When city officials put new teeth into Taylorsville's nuisance abatement law last September, they intended to crack down on gang activity, drug traffic, prostitution and other illegal activities.
Tan Huznh Ho, who runs the Pho 99 noodle house at 4187 S. Redwood, has become the first Taylorsville businessmen to feel the fangs.After taking a series of actions aimed at evicting Ho from his rented premises and withholding his 1998 business license, the city has offered a settlement that will allow his restaurant to remain open.
But Ho will have to agree to keep gang members away and confine his business to selling food.
Mayor Janice Auger said the city expects Ho and his attorney to accept the settlement offer before an eviction hearing scheduled for Wednesday afternoon in 3rd District Court.
"But we do have several stipulations they must accept," she said.
Those stipulations include:
- Not allowing a gang presence in the restaurant and "actively dispersing" any gang members if they come there.
- Agreeing to regular health department inspections and city audits of certain restaurant records.
"We will also ask surrounding business to keep us informed" about any unusual activities at Pho 99, the mayor said. "There have been two shooting incidents there over a relatively short period of time, and that's what has the neighboring businesses alarmed."

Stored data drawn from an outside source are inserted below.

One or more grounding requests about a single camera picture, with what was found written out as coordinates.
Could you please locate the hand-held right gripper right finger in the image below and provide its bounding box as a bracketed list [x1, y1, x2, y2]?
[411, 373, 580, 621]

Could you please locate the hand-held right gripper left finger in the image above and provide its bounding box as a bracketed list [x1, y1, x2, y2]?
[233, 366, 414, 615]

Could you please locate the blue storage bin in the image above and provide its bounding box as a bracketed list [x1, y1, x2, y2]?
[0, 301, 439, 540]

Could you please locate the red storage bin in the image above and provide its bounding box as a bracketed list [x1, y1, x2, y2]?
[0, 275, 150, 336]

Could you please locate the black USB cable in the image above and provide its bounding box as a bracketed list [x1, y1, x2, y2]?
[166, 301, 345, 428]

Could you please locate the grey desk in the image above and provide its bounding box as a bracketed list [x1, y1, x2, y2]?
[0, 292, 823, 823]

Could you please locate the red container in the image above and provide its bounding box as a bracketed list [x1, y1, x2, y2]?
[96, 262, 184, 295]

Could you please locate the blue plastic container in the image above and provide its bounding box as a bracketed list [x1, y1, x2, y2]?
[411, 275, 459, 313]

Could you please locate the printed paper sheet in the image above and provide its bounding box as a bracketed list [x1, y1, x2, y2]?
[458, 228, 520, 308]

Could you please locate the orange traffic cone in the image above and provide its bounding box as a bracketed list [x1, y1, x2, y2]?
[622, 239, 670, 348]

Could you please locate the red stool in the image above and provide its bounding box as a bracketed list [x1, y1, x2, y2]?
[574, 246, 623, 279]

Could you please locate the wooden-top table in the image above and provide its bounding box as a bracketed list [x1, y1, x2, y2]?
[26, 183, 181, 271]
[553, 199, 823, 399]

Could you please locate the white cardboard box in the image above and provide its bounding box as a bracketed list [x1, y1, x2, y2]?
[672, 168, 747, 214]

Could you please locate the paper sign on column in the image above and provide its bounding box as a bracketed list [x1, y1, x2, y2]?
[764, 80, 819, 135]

Auger also said the city will not give its approval "for a state liquor license of any kind."
Ho had a Class B beer license, she said, but lost the permit following an after-hours party where wine and champagne reportedly were served to minors.
Taylorsville has invoked the toughened nuisance ordinance on renters involved with drug and gang activity a half dozen times since the council put new teeth in it last September, she said.
In those cases, landlords were contacted and told to evict the tenants, bring them into compliance with the law or face legal action.
But Auger said this is the first time that the nuisance law has been applied to a local business.
"Our message is that we have a zero tolerance for gang hangouts and liquor violations like selling to minors or selling products for which they don't have a license," the mayor said.
The first shooting at Pho 99 occurred last May when an after-hours party at the restaurant erupted into a battle between two rival gangs. Three youths were wounded.
A second shooting took place in November when a carload of gang members pulled up to the restaurant and opened fire in an apparent effort to gun down rival gang members. One youth was wounded in that shooting.
City officials audited the restaurant's operations in December, arresting Ho after he admitted scheduling private parties with live entertainment despite the fact he is not licensed to run a dance hall.